‘Healthcare reform to save essential care will lead to commercializing medical system’
The government’s policies to resolve medical crises will only lead to commercializing the healthcare system, threatening the sustainability of health insurance, experts pointed out recently.
Such arguments were made at a discussion on “Sustainable Health Insurance and Challenges to Overcome the Healthcare Crisis” organized by the Special Committee on Healthcare Crisis of the opposition Democratic Party of Korea at the National Assembly on Monday.
“I am convinced that the purpose of the government’s healthcare reform is more to target the financial sustainability of state health insurance than to revive essential care. To achieve this goal, medical commercialization will follow,” said Kim Chan-gyu, a third-year emergency medicine resident at Wonkwang University Hospital but resigned. Kim works as a general practitioner in the emergency department of a local secondary hospital and is the head of a medical consumer organization.
Kim cited as an example the government's policy of raising the co-payment for medical expenses to 90 percent to limit the use of emergency rooms for mild cases.
“I agree that it needs to be improved from the perspective of healthcare costs and financial sustainability and that the threshold of emergency rooms should be raised to prioritize severe patients,” he said.
However, Kim noted that it would be difficult to control healthcare consumers' “medical service-using inertia.”
“Patients who come to the ER often say, 'I came here because I could no longer endure the pain,'” Kim said. “Very few doctors can tell them to endure further because they are mildly ill.”
Kim continued, “Using a co-payment hurdle to raise (the threshold) to ERs will lead to the commercialization of healthcare commercialization from the bottom up, driven by consumer desire.”
People who can afford a 90 percent co-payment or those with insurance that covers the co-pay will continue to use the ER as before. However, Kim explained that those who cannot afford it will face an invisible hurdle because they cannot determine whether their condition is mild or severe and cannot visit ERs even though they are feeling unwell.
He said the government's policy was the first step toward changing the payment system, calling for policymakers to provide opportunities for healthcare consumers to have a voice in shaping desirable healthcare policies.
“The government says it wants to revive essential and community care, but at the same time, it seeks to lower the barriers to medical access by increasing the number of medical school students,” Kim said. “However, the real purpose is ensuring healthcare finances are healthy and laying the cornerstone for implementing payment system changes.”
He continued, “The protagonists of healthcare reform are neither the government nor the medical community but healthcare consumers. Without understanding their habits in using healthcare services and ensuring a direction to address their needs, reforms aimed solely at healthcare financing will have unpredictable side effects. It will lead to de facto commercialization of healthcare services.”
Some experts noted that policy design is needed to maintain sustainable health insurance.
“Although national health insurance covers all essential medical expenses and only a small portion is covered by the private accidental loss insurance, people reject the increase in health insurance premiums. On the other hand, the same people are trying to get accidental loss insurance by all means,” said Chang Seong-in, head of the Health Insurance Research Institute under the National Health Insurance Service (NHIS).

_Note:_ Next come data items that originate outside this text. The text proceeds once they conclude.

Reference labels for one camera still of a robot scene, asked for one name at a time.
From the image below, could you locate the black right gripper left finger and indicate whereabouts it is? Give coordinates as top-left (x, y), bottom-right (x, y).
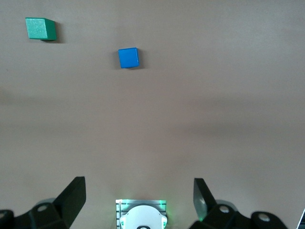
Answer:
top-left (0, 176), bottom-right (87, 229)

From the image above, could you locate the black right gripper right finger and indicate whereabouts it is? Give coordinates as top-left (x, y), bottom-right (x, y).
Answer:
top-left (189, 177), bottom-right (288, 229)

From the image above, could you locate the blue wooden block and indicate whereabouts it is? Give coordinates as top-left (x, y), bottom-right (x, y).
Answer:
top-left (118, 47), bottom-right (140, 69)

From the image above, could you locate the green wooden block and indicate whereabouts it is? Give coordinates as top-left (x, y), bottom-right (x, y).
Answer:
top-left (25, 17), bottom-right (57, 41)

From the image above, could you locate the brown paper table cover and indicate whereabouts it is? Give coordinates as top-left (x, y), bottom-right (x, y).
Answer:
top-left (0, 0), bottom-right (305, 229)

In the future, Chang said, the national healthcare system must design policies that make people want to pay more for health insurance and think it is in their interest to do so, just as they pay for accidental loss insurance. It also should not overlook the system and structure that ensures efficiency with limited resources.
“We need options to gain people's practical consent for the new system and to build a social consensus for the system to be sustainable,” Chang said. “To become a national system that protects people's health, options should be created, and people should be able to choose, which is important for the next generation health insurance system.”
He also suggested creating a research environment for designing future health insurance policies.
“Someone has to do the work of creating real (health insurance) options. Suppose the R&D center is operated through our institute. In that case, it is necessary to create conditions for researchers to design the next-generation healthcare system with support,” he said. “If that is difficult, I hope the institute will create conditions for health insurance reform research.”